◆ What the task asks
Below are the records; they must be reproduced verbatim.

◆ Records shown
■ ■ ■ ■ ■
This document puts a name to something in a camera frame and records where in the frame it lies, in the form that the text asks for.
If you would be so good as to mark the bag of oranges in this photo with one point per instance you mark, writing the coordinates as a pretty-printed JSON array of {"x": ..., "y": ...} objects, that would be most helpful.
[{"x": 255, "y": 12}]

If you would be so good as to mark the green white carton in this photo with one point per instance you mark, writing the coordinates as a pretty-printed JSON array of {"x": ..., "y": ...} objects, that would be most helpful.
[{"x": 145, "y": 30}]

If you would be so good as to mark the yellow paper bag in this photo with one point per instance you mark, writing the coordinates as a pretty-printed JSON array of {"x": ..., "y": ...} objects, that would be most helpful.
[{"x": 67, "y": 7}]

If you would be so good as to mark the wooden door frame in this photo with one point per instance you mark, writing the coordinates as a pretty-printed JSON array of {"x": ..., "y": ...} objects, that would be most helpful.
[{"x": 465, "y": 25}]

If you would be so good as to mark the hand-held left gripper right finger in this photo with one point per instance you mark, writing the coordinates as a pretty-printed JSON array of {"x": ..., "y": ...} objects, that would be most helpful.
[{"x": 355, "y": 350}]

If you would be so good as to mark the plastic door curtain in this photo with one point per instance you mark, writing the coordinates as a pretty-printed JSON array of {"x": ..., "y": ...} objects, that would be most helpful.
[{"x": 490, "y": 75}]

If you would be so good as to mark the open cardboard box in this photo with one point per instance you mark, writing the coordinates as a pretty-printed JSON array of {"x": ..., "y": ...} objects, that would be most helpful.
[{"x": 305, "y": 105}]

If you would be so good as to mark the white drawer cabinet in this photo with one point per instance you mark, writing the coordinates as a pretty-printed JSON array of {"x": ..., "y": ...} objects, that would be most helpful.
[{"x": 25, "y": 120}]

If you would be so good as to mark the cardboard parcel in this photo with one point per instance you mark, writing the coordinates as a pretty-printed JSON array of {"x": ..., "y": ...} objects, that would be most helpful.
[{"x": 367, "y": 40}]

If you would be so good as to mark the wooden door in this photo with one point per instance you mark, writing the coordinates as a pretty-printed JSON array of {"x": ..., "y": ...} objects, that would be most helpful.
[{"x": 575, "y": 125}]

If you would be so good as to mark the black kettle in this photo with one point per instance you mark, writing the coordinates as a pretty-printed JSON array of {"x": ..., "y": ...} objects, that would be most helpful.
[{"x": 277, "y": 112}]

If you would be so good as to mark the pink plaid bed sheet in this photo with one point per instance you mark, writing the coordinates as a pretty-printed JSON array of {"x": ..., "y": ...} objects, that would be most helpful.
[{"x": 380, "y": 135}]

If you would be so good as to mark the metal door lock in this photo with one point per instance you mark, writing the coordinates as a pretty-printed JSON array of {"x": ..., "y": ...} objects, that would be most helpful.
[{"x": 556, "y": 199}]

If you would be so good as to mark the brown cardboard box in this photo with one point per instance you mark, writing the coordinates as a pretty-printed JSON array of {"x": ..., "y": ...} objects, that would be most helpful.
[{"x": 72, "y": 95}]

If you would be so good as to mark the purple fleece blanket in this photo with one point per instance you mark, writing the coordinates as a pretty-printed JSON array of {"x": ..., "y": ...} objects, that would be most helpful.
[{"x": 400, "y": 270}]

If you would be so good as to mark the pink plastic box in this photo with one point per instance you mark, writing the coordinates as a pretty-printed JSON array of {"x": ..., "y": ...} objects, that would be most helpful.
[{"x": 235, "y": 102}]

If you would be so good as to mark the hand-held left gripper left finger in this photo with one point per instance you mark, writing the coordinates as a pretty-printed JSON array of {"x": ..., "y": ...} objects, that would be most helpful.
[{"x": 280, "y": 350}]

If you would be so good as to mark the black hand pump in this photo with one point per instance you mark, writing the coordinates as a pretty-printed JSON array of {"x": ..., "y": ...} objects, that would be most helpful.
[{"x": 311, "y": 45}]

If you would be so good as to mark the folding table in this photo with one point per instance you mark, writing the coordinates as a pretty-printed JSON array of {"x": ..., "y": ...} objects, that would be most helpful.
■ ■ ■ ■ ■
◆ Written reply
This document puts a name to something in a camera frame and records where in the frame it lies, in the form that the text asks for.
If you would be so good as to mark the bag of oranges in this photo with one point per instance you mark, writing the coordinates as a pretty-printed JSON array of {"x": ..., "y": ...} objects, that would be most helpful.
[{"x": 255, "y": 12}]

If you would be so good as to mark the green white carton in this photo with one point per instance you mark, writing the coordinates as a pretty-printed JSON array of {"x": ..., "y": ...} objects, that would be most helpful.
[{"x": 145, "y": 30}]

If you would be so good as to mark the yellow paper bag in this photo with one point per instance you mark, writing the coordinates as a pretty-printed JSON array of {"x": ..., "y": ...} objects, that would be most helpful.
[{"x": 67, "y": 7}]

If you would be so good as to mark the wooden door frame in this photo with one point per instance you mark, writing the coordinates as a pretty-printed JSON array of {"x": ..., "y": ...} objects, that would be most helpful.
[{"x": 465, "y": 25}]

If you would be so good as to mark the hand-held left gripper right finger in this photo with one point per instance you mark, writing the coordinates as a pretty-printed JSON array of {"x": ..., "y": ...} objects, that would be most helpful.
[{"x": 355, "y": 350}]

If you would be so good as to mark the plastic door curtain in this photo with one point per instance you mark, writing the coordinates as a pretty-printed JSON array of {"x": ..., "y": ...} objects, that would be most helpful.
[{"x": 490, "y": 75}]

If you would be so good as to mark the open cardboard box in this photo with one point per instance you mark, writing the coordinates as a pretty-printed JSON array of {"x": ..., "y": ...} objects, that would be most helpful.
[{"x": 305, "y": 105}]

If you would be so good as to mark the white drawer cabinet in this photo with one point per instance you mark, writing the coordinates as a pretty-printed JSON array of {"x": ..., "y": ...} objects, that would be most helpful.
[{"x": 25, "y": 120}]

If you would be so good as to mark the cardboard parcel in this photo with one point per instance you mark, writing the coordinates as a pretty-printed JSON array of {"x": ..., "y": ...} objects, that would be most helpful.
[{"x": 367, "y": 40}]

If you would be so good as to mark the wooden door in this photo with one point per instance you mark, writing the coordinates as a pretty-printed JSON array of {"x": ..., "y": ...} objects, that would be most helpful.
[{"x": 575, "y": 125}]

If you would be so good as to mark the black kettle in this photo with one point per instance you mark, writing the coordinates as a pretty-printed JSON array of {"x": ..., "y": ...} objects, that would be most helpful.
[{"x": 277, "y": 112}]

If you would be so good as to mark the pink plaid bed sheet in this photo with one point per instance you mark, writing the coordinates as a pretty-printed JSON array of {"x": ..., "y": ...} objects, that would be most helpful.
[{"x": 380, "y": 135}]

If you would be so good as to mark the metal door lock in this photo with one point per instance you mark, writing the coordinates as a pretty-printed JSON array of {"x": ..., "y": ...} objects, that would be most helpful.
[{"x": 556, "y": 199}]

If you would be so good as to mark the brown cardboard box in this photo with one point per instance you mark, writing the coordinates as a pretty-printed JSON array of {"x": ..., "y": ...} objects, that would be most helpful.
[{"x": 72, "y": 95}]

If you would be so good as to mark the purple fleece blanket in this photo with one point per instance you mark, writing the coordinates as a pretty-printed JSON array of {"x": ..., "y": ...} objects, that would be most helpful.
[{"x": 400, "y": 270}]

If you would be so good as to mark the pink plastic box in this photo with one point per instance you mark, writing the coordinates as a pretty-printed JSON array of {"x": ..., "y": ...} objects, that would be most helpful.
[{"x": 235, "y": 102}]

If you would be so good as to mark the hand-held left gripper left finger in this photo with one point per instance you mark, writing the coordinates as a pretty-printed JSON array of {"x": ..., "y": ...} objects, that would be most helpful.
[{"x": 280, "y": 350}]

If you would be so good as to mark the black hand pump in this photo with one point per instance you mark, writing the coordinates as a pretty-printed JSON array of {"x": ..., "y": ...} objects, that would be most helpful.
[{"x": 311, "y": 45}]

If you would be so good as to mark the folding table in this photo with one point per instance you mark, writing the coordinates as a pretty-printed JSON array of {"x": ..., "y": ...} objects, that would be most helpful.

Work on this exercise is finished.